| Task details |
Reproduce the listing word for word, leaving every picture behind.
───── Data ─────
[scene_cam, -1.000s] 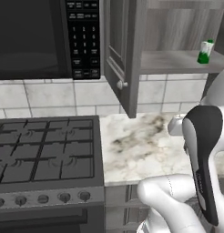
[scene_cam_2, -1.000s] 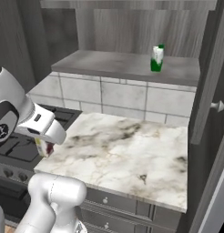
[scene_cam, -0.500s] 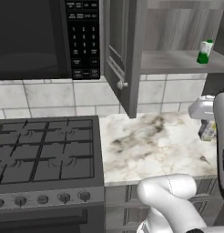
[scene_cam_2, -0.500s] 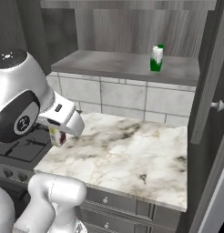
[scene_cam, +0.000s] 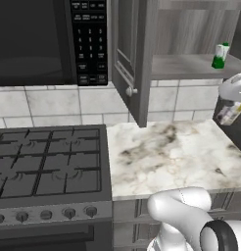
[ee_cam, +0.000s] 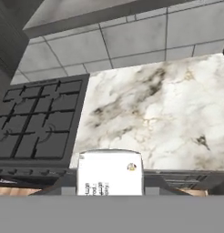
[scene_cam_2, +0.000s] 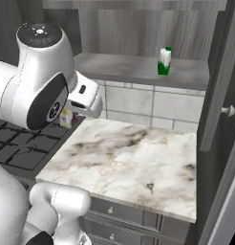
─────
| Completed task |
[scene_cam, -1.000s] 
[scene_cam_2, -1.000s] 
[scene_cam, -0.500s] 
[scene_cam_2, -0.500s] 
[scene_cam, +0.000s] 
[ee_cam, +0.000s] 
[scene_cam_2, +0.000s] 

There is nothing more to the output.